▶ TASK:
Transcribe the full listing word for word, leaving nothing out.
*** AVAILABLE DATA ***
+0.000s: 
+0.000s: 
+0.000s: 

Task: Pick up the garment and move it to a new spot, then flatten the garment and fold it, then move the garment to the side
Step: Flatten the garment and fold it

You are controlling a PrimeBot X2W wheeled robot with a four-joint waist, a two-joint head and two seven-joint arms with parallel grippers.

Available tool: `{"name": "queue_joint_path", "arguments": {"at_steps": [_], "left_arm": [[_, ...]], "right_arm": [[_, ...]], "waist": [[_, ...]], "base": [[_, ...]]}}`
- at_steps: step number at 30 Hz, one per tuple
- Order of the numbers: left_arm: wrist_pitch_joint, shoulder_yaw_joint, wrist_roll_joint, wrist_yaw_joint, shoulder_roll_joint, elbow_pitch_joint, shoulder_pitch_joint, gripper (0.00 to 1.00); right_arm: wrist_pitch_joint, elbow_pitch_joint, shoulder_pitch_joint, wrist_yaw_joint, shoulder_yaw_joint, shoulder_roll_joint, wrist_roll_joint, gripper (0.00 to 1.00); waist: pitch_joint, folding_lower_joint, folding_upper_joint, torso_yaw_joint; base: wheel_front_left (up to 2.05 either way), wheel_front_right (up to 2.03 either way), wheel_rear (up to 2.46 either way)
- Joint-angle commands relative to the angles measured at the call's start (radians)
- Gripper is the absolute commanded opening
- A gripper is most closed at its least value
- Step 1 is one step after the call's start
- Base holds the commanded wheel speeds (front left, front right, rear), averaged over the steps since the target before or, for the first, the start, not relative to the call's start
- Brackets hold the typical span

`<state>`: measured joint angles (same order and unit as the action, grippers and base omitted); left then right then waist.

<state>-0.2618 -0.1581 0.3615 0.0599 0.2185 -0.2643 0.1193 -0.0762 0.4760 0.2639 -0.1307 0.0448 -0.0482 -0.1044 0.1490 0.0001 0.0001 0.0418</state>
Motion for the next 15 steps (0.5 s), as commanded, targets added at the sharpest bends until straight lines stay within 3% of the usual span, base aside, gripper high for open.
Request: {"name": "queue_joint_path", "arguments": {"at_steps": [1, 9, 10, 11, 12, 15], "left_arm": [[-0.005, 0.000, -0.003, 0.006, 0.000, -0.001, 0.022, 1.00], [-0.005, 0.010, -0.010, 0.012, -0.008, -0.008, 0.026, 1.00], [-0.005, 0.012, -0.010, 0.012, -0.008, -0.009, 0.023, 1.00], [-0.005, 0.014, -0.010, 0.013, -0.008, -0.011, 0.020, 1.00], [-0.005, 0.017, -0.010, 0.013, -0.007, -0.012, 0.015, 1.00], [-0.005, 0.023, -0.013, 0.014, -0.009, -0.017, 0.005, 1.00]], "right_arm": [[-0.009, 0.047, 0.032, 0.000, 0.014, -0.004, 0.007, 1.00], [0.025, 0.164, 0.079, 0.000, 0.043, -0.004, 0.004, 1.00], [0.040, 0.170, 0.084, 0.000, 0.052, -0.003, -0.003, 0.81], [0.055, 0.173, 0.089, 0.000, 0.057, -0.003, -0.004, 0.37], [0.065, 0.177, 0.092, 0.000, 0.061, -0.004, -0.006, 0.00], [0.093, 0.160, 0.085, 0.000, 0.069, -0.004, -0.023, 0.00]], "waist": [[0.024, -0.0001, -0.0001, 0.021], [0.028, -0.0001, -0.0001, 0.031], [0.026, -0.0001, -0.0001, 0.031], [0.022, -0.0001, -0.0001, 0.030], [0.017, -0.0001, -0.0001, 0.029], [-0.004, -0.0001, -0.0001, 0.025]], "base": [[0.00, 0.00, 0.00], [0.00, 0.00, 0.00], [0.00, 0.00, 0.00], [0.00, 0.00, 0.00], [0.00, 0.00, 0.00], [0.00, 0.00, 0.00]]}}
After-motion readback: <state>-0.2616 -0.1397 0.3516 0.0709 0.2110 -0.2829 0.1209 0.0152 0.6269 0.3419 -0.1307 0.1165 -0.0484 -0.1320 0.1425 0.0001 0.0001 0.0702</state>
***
▶ REPLY TO THE EXERCISE:
+0.000s: 
+0.000s: 
+0.000s: 

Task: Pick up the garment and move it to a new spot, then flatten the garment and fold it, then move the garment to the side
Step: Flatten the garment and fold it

You are controlling a PrimeBot X2W wheeled robot with a four-joint waist, a two-joint head and two seven-joint arms with parallel grippers.

Available tool: `{"name": "queue_joint_path", "arguments": {"at_steps": [_], "left_arm": [[_, ...]], "right_arm": [[_, ...]], "waist": [[_, ...]], "base": [[_, ...]]}}`
- at_steps: step number at 30 Hz, one per tuple
- Order of the numbers: left_arm: wrist_pitch_joint, shoulder_yaw_joint, wrist_roll_joint, wrist_yaw_joint, shoulder_roll_joint, elbow_pitch_joint, shoulder_pitch_joint, gripper (0.00 to 1.00); right_arm: wrist_pitch_joint, elbow_pitch_joint, shoulder_pitch_joint, wrist_yaw_joint, shoulder_yaw_joint, shoulder_roll_joint, wrist_roll_joint, gripper (0.00 to 1.00); waist: pitch_joint, folding_lower_joint, folding_upper_joint, torso_yaw_joint; base: wheel_front_left (up to 2.05 either way), wheel_front_right (up to 2.03 either way), wheel_rear (up to 2.46 either way)
- Joint-angle commands relative to the angles measured at the call's start (radians)
- Gripper is the absolute commanded opening
- A gripper is most closed at its least value
- Step 1 is one step after the call's start
- Base holds the commanded wheel speeds (front left, front right, rear), averaged over the steps since the target before or, for the first, the start, not relative to the call's start
- Brackets hold the typical span

`<state>`: measured joint angles (same order and unit as the action, grippers and base omitted); left then right then waist.

<state>-0.2618 -0.1581 0.3615 0.0599 0.2185 -0.2643 0.1193 -0.0762 0.4760 0.2639 -0.1307 0.0448 -0.0482 -0.1044 0.1490 0.0001 0.0001 0.0418</state>
Motion for the next 15 steps (0.5 s), as commanded, targets added at the sharpest bends until straight lines stay within 3% of the usual span, base aside, gripper high for open.
Request: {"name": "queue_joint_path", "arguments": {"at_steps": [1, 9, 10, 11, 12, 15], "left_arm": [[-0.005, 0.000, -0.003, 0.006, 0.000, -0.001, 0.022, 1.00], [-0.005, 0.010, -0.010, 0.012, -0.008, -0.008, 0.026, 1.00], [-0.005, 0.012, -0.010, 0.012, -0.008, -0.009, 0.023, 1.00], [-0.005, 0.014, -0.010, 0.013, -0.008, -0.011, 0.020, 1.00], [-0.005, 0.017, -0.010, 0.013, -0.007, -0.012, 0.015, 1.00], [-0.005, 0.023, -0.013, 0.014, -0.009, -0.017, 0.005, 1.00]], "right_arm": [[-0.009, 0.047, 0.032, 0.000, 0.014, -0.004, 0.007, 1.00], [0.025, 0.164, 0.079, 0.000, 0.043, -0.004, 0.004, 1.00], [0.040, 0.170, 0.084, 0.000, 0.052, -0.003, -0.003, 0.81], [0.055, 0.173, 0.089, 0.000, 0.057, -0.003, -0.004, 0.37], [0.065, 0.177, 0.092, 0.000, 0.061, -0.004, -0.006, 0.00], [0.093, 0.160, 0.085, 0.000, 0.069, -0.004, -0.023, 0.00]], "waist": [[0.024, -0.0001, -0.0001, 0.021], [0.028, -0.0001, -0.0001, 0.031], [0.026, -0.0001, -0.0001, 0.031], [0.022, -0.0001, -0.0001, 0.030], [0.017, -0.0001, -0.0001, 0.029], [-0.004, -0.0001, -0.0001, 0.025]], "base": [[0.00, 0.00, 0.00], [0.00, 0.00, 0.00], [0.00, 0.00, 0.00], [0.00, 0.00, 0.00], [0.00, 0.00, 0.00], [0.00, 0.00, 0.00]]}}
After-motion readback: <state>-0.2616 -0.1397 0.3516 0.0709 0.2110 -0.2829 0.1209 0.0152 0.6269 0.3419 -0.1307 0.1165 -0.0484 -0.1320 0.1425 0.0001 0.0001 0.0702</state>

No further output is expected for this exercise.